Q How would you describe Violet?
Maisey: Sweet, optimistic, feisty, tentative, shy, and someone who wants to be taken seriously. She is a past character I had who was a teenager, the daughter of one of my past heroes. Then she was in a bad space because her mother left her, and her dad moved her across the country. She was angry and rebellious. In that book, Down Home Cowboy, her dad marries Alison Davis who was Violet’s boss and mentor. Violet’s life changed because she now had the support of both her dad and Alison.
Q What was the role of both Violet and Wolf’s mothers abandoning them?
Maisey: This is a place where they can connect. They each handled it differently. Violet had an involved parent, her dad, while Wolf did not. They can relate to each other. This connects to how they feel in becoming parents themselves. Both feel deserted, angry at times, from a broken home that has caused hurt.
Q There is a scene in the bar that reminded me of the Tim McGraw song, Real Good Man. Is that what you based Wolf’s attitude on?
Maisey: I do not know that one. I was thinking of I Need You, a song of his. I love that song. Tim McGraw is usually a factor. Although “Real Good Man” does suit Wolf well. They both were attracted to each other, but even after Violet told him how she feels he abandoned her. Their whole dynamic is inside out because they slept together, she became pregnant, and they agreed to marry before a committed relationship.
Q How did the “Willy Wonka” reference come into play?
Maisey: It is from the book, Down Home Cowboy, where Cain, Violet’s dad, calls her Violet Beau. It was a wacky nickname, that came from something weird. It is a parent relationship intimacy. He called her it from the time she was little and then never stopped.
Q What’s next?
Maisey: In the Four Corner series the title will be Cowboy Wild, Elsie, and Hunter’s story, out in February. It is intentionally reminiscent of Bad News Cowboy, that I wrote years ago. It has the tomboy heroine and the older brother’s best friend.
My women’s fiction comes out in May, titled One Little Spark. It will be under the name, Elli Banks because it is a suspense/romance novel. The core of the story is suspense surrounding a town that gets burned to the ground.
Come Back Cowboy comes out in April, and is written with the other authors, Nicole Helm, Caitlin Crews, and Jackie Ashenden.
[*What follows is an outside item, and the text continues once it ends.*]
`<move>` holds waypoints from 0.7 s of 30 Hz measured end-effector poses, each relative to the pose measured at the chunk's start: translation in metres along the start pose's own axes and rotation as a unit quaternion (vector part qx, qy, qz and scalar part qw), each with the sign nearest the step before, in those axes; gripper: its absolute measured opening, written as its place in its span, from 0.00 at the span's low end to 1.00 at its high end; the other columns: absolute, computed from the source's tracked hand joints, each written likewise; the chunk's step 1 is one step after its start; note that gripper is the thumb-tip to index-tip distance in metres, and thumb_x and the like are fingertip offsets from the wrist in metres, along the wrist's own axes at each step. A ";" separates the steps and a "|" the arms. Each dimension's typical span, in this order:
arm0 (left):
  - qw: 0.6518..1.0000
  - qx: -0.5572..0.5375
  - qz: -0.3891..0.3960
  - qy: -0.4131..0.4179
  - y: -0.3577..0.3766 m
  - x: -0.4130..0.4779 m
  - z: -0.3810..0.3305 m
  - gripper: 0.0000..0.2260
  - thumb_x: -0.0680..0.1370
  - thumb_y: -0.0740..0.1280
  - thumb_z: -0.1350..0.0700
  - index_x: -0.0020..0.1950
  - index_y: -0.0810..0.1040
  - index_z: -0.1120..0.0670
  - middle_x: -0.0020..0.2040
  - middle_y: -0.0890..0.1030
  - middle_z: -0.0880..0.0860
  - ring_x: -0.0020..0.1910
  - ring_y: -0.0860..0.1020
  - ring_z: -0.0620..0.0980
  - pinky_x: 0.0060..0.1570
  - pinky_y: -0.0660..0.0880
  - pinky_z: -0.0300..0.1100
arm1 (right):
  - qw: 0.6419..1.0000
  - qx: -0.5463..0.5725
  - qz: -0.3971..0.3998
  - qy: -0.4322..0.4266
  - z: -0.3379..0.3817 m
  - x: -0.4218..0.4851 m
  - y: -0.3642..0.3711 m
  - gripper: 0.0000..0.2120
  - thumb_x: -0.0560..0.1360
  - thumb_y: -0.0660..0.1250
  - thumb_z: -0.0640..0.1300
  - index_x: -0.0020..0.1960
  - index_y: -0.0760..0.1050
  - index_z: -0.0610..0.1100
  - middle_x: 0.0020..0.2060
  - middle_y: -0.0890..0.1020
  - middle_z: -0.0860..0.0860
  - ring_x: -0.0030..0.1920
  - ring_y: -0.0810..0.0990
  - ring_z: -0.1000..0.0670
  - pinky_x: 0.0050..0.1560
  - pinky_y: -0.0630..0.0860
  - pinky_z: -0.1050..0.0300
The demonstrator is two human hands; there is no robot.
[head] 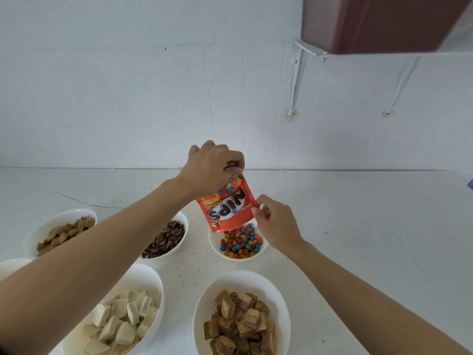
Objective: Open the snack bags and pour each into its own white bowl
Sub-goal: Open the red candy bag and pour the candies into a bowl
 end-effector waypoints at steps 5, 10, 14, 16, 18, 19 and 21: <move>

Four women come back to a camp for wayward children. Three of them were juvenile delinquents and my heroine is not, the outsider. None of the four are friends and were enemies.
Merry Christmas Cowboy by Maisey Yates is a deep emotional romance that has love, family, and friendship.
Cowboy Wolf Garrett has deep wounds after losing the love of his life in high school and having his mother abandoned him. He decides to take a trip to his extended family’s ranch in Copper Ridge to have a change of scenery. His cousins made him a reservation to stay at a bed and breakfast Inn. There he encounters Violet Donnelly, the innkeeper, where both have an instant attraction.
The problem is that Violet is innocent and does not have the experience to handle Wolf. He knows she is not his usual type of woman, but he sees nothing wrong with a two-week romance, especially after he is upfront with her and tells her he will be leaving to go home. Two weeks later he leaves, with Violet feeling like she was abandoned. To make matters worse the secret intimate nights they had together has left her pregnant. Since both were abandoned by their mothers, and neither wants their child to feel the same, they agree to get married.
This should remind readers of the Tim McGraw song “Real Good Man.” The lyrics “I might have a reckless streak at least a country mile wide. If you’re gonna run with me it’s gonna be a wild ride. I may be a real bad boy, but I am a real good man.” He was reckless in not taking precautions when being intimate with Violet, knowing she was a virgin. But he was a real good man, stepping up to the plate, and having her come home with him for the holidays and then marrying him.
This is a deeply moving and heart wrenching story. Both the hero and heroine have complicated and complex lives with issues they must overcome.